I am learning that grief is like sailing through an ocean of icebergs. It isn’t one single thought or memory that makes me sad. There are dozens of things to grieve. I relive Brock’s last four days, including the moment when he stopped breathing and died. I remember our conversations, how funny and unexpected he could be. I mourn the loss of our farm, and Brock’s energy. I think about the future we wanted and should have had. Brock should be here teaching Isaac to skate and ski. Brock should be binge-watching season 2 of The Crown with me until 1am.

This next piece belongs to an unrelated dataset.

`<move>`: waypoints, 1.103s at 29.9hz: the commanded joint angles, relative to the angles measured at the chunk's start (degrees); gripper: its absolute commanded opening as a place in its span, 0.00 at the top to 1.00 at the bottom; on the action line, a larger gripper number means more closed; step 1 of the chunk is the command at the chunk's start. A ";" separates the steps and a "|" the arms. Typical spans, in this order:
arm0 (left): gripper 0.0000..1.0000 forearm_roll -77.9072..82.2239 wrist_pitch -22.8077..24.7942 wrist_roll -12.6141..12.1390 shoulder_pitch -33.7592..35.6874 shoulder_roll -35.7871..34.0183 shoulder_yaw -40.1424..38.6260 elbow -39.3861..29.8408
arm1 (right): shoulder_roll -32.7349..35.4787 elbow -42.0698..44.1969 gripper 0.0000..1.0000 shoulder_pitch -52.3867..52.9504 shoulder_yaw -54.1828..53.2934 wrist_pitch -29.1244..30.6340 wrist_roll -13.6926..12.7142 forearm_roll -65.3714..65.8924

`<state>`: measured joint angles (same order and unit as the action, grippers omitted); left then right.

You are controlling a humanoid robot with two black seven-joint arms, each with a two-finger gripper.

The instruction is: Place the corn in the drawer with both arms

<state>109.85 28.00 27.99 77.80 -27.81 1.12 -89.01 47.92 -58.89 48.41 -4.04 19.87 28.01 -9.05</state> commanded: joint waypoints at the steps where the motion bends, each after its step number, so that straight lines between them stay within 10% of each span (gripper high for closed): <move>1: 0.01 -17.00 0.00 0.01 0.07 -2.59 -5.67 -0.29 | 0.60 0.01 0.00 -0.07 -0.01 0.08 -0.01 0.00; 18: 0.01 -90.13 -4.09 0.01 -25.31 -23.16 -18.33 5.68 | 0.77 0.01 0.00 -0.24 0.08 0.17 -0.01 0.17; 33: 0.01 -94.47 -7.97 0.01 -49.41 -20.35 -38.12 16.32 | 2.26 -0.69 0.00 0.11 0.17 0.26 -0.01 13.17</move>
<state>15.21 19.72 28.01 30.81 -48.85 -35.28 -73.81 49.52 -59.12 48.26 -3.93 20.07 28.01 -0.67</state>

It’s bizarre that I’m finally able to be sad here, when otherwise I feel so at home, and happy to be back in the East Kootenays.

There is a bereavement support group in Invermere and I’ve signed up for the next session, which should start at the end of January. A family friend, who lost his wife this year, is halfway through the last session and he says there is a workbook. I love that there’s a workbook. Because it’s work, and because we humans are all so essentially the same, and because a workbook has a start and an end, with steps to follow, and that seems healthier than just sitting around with other grieving people, talking about how sad we are, with no path forward.

A 2053 Perspective

A mental exercise that intrigues me these days … I wonder how Isaac will tell the story of his life when he’s an adult. Say, 40 years old. “My dad died of cancer, and then we moved to Invermere, and my mom …”

What did I do next? Did I make good choices? Were we financially okay? Did we stay cuddle-close or drift apart as he approached his teen years? Was I a good role model and support to Isaac for dealing with his dad’s death? What will he remember, and what will scar him?

It’s mind-bending to see our present reality through that big-picture lens. It’s weird to be the “widowed, single mom” in someone else’s life story.